A Call for Accountability

Enough is enough. The federal government can’t keep throwing money at broadband access only to watch it vanish into the pockets of men like Kacher and Mitchell. Stronger oversight is non-negotiable. The Justice Department’s focus on procurement fraud, from price inflation to cybersecurity noncompliance, is a start, but it’s not enough. Policymakers need to double down on transparency, mandating real-time audits of contracts and empowering whistleblowers with bigger rewards and better protections. The False Claims Act works, but it’s reactive; we need proactive barriers to stop corruption before it festers.

Sentencing trends offer a mixed picture.
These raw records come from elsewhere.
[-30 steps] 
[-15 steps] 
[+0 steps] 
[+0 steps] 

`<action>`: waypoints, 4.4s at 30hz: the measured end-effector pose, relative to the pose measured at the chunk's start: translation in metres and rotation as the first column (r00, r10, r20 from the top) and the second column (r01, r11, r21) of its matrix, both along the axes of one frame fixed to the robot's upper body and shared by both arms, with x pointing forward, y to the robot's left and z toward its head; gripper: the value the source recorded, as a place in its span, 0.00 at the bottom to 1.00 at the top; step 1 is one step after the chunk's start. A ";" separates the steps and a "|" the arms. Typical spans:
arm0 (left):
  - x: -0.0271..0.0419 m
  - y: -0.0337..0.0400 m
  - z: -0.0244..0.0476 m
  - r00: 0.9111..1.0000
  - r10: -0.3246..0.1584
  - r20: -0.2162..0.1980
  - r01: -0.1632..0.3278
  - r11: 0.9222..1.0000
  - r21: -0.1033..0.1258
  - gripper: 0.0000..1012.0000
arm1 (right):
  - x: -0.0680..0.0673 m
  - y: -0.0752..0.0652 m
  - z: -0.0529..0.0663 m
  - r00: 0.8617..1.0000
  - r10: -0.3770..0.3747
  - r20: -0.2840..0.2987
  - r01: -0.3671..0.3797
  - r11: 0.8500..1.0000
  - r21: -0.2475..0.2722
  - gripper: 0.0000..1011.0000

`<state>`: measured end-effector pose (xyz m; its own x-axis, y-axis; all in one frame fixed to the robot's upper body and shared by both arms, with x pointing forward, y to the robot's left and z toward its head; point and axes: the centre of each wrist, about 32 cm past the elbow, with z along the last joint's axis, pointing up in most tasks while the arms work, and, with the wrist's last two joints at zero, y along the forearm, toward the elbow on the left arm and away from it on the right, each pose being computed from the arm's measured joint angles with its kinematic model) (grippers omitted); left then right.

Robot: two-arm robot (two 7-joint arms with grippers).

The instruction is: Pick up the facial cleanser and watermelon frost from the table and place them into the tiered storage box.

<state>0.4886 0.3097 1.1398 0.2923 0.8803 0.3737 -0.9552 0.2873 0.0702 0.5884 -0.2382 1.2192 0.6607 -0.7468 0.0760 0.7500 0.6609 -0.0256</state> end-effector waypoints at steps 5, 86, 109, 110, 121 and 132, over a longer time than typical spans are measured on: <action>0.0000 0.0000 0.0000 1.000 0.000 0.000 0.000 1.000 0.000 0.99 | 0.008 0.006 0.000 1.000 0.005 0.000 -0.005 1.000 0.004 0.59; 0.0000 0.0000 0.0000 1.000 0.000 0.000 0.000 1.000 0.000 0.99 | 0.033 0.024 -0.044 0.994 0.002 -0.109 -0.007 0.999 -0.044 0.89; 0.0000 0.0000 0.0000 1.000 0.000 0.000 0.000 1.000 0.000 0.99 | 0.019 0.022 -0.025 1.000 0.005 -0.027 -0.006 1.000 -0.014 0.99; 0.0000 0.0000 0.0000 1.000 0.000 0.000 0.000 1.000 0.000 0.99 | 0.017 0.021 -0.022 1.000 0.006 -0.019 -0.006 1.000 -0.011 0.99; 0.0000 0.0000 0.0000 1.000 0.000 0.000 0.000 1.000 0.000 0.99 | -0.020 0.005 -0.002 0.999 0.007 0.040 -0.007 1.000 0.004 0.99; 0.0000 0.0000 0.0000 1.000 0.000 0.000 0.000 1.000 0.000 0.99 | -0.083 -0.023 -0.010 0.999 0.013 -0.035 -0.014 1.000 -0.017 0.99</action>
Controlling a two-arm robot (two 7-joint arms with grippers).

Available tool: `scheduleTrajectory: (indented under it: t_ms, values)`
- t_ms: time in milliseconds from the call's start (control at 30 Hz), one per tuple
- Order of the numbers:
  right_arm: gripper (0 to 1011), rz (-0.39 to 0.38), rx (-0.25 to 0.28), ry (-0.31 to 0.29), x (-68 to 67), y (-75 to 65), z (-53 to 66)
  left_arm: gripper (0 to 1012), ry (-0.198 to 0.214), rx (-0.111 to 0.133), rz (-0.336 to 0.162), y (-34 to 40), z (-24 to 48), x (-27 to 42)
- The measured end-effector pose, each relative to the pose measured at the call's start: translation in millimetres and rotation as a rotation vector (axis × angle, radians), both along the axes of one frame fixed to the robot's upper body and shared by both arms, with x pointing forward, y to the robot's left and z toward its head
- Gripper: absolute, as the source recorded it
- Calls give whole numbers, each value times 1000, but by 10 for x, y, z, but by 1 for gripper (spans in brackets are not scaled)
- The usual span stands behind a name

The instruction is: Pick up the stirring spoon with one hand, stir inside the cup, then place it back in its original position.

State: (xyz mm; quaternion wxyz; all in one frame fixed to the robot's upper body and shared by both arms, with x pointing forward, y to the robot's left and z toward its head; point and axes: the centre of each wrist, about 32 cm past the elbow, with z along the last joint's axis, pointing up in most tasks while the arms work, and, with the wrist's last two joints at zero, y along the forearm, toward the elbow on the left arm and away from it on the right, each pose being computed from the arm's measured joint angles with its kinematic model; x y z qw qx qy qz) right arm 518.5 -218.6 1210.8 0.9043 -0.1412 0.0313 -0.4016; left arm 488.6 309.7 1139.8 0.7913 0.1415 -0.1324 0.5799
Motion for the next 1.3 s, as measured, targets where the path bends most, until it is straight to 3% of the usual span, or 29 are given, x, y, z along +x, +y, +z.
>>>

White-collar convictions dropped 20.4% since 2020, per January 2025 data, partly because judges wield more discretion after United States v. Booker in 2005. Kacher’s 20 months might seem fair to some, but it’s a slap on the wrist compared to the harm inflicted. Advocates for working families demand stiffer penalties, not out of vengeance, but to deter the next schemer. The Sarbanes-Oxley Act of 2002 toughened mail and wire fraud sentences after Enron; it’s time to extend that resolve to federal program bribery.

This fight matters because the digital divide isn’t abstract; it’s personal. It’s the student in Salisbury who can’t log into class, the veteran in St. Mary’s County who misses a telehealth appointment. Kacher and Mitchell didn’t just steal money; they stole opportunity. Their punishment sends a message, but the real test is whether we build a system that stops the next scandal before it starts.